-Eseriyle Gömülen Adam- Mehmet Âkif ERSOY

İstiklâl Marşı’mızın şairi Mehmet Âkif Ersoy, 1926-1936 yılları arasında yaklaşık on bir yıl Mısır’da yaşar. 1935’te orada hastalanır. Hastalığı Mısır’da uzun zaman yaşayanların yakalandığı sirozdur. Bu amansız hastalık 1936 yılının sonuna doğru iyice artar.

Yakın dostu ve hamisi Abbas Halim Paşa’nın vefat etmesi, kendisinin hastalanması ve bunlara eklenen vatan hasreti Mısır’dan ayrılıp yurda dönmesine neden olur. Âkif “Ölürsem de memleketimde öleceğim.” diyerek hasta hasta yurda döner.

Mehmet Âkif, İstanbul’da vapurdan iner inmez Prenses Emine Abbas onu Maçka’daki evine getirtir. Orada üç dört gün kaldıktan sonra Teşvikiye Sağlık Evi’nde tedavisine başlanır. Tedavisi imkânsız hale gelince oradan önce Mısır Apartmanı’na, bir süre sonra da Prens Halim Bey’in Alemdağı’ndaki Baltacı Çiftliği’ne götürülür, tedavisine orada devam edilir.

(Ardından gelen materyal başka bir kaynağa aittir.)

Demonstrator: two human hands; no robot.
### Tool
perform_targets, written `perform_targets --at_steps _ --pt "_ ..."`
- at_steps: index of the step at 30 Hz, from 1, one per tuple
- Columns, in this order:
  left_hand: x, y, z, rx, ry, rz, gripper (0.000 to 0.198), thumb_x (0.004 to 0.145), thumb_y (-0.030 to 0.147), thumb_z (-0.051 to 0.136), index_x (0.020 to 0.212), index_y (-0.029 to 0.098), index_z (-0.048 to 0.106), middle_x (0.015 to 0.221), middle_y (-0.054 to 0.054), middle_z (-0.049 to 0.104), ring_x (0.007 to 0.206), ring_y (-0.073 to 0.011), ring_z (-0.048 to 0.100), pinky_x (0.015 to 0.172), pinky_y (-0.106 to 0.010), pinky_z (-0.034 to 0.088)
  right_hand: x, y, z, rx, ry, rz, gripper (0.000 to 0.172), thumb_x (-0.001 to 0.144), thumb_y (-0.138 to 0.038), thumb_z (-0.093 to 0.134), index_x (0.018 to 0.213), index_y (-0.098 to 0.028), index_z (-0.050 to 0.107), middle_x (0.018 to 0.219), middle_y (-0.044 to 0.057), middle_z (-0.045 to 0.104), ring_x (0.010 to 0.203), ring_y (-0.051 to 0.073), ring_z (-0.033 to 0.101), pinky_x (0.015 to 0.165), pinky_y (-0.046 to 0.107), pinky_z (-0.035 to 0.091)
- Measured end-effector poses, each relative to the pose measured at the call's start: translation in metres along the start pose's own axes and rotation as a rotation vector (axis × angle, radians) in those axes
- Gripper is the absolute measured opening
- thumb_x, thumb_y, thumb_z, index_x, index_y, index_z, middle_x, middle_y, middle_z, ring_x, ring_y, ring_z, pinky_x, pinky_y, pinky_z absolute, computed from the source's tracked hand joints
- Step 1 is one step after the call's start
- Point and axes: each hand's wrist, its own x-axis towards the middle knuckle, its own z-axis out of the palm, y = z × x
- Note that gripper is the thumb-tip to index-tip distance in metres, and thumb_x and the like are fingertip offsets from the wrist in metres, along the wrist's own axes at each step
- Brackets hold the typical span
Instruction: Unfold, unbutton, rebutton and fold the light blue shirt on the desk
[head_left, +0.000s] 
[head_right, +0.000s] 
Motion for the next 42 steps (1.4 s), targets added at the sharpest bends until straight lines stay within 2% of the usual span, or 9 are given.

On beş günde bir, karnında biriken suları aldırmak için İstanbul’a götürülüp getirilen Âkif’in hastalığı her geçen gün artar ve 20 Aralık 1873 günü İstanbul’un Fatih semtinin Sarıgüzel mahallesinde dünyaya gelen, Fatih medresesi müderrislerinden Mehmed Tahir Efendi ile Buharalı Emine Şerife Hanım’ın oğlu, İstiklâl Marşı şairi Mehmet Âkif Ersoy 27 Aralık 1936 Pazar günü saat 17.45’te vefat eder.

Terekesi; bir kat elbise, bir şapka, bir mavzer tüfeği, bir istiklâl madalyası, yastığının altında birkaç lira ve bir saatten ibarettir.

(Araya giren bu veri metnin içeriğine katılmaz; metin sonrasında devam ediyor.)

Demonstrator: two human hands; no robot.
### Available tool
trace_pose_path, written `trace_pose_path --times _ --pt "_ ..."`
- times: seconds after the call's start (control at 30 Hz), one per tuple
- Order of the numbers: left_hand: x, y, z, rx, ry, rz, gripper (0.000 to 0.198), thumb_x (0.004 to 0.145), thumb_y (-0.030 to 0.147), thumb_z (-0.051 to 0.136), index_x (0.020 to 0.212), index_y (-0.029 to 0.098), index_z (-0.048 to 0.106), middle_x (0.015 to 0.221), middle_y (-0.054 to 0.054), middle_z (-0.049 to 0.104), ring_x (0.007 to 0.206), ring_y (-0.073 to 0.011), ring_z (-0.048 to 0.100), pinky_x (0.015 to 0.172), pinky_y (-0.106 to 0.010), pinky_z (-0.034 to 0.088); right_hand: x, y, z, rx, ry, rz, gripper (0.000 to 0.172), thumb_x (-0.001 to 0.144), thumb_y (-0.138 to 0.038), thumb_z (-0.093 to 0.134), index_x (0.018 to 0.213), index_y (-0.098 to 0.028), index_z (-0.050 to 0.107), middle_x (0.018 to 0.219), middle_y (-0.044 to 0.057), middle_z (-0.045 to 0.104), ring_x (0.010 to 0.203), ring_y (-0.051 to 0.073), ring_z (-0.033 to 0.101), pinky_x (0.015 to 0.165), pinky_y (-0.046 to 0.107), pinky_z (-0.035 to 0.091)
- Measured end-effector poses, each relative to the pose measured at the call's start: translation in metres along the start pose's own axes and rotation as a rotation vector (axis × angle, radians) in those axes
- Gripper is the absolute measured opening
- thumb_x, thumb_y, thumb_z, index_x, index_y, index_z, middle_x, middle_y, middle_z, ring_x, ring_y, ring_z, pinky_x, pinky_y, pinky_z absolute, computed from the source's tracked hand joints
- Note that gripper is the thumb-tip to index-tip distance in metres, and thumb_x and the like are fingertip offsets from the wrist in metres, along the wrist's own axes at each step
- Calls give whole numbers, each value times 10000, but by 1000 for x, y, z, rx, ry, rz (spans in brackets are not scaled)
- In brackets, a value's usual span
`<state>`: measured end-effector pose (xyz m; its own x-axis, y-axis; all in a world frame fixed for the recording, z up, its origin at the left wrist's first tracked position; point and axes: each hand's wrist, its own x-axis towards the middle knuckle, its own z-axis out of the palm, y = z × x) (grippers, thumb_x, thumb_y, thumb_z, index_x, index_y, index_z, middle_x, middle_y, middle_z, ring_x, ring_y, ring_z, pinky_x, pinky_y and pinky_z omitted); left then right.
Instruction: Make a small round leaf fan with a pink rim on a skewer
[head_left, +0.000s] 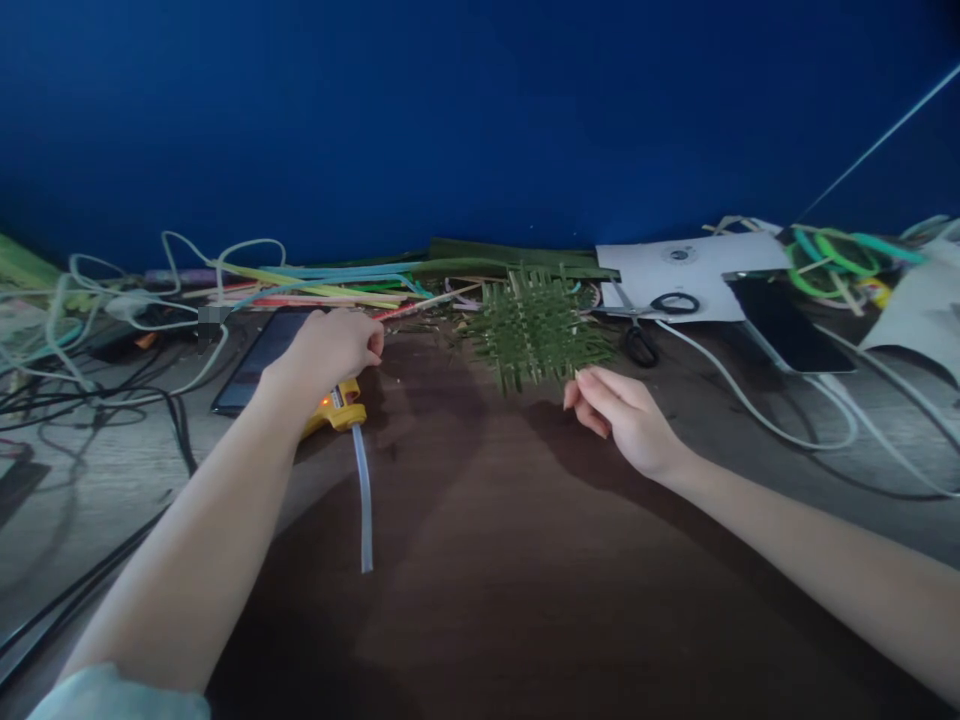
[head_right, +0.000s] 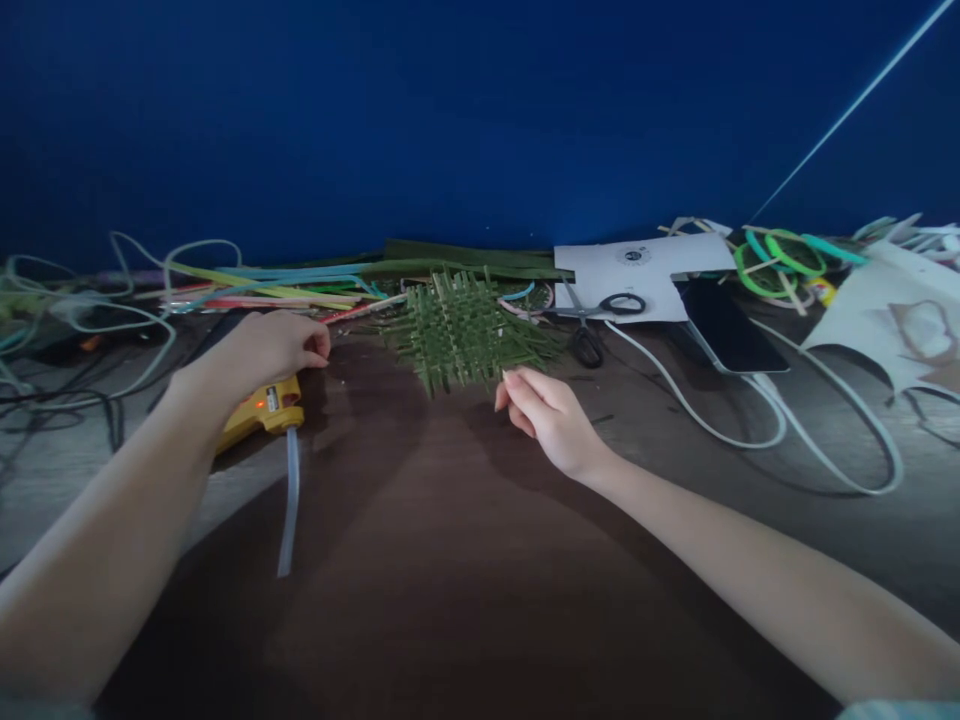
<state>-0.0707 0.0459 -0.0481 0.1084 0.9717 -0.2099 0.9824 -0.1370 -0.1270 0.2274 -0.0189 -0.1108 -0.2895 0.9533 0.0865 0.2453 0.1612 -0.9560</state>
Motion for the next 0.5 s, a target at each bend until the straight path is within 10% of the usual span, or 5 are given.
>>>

Ertesi gün: 27 Aralık 1936 Pazartesi.

Mithat Cemal Kuntay, İstiklâl Marşı şairinin cenaze törenini şöyle anlatır:

 "Cenaze Beyazıt'tan kalkacak. Oraya gittim. Kimseler yok; bir cenazenin geleceği belli değil.
Çok sonra birkaç kişi göründü. Biraz sonra çıplak bir tabut geldi. "Bir fıkara cenazesi olmalı" dedim. O anda Emin Efendi Lokantası'nın sahibi Mahir Usta, elinde bir bayrakla cenazeye koştu, sebebini anlamadım. Yine o anda yüzlerce genç peyda oldu. Üniversitenin büyük sancağına çıplak tabutu sardılar. Ellerimi yüzüme kapadım. Cenazeyi tanımıştım.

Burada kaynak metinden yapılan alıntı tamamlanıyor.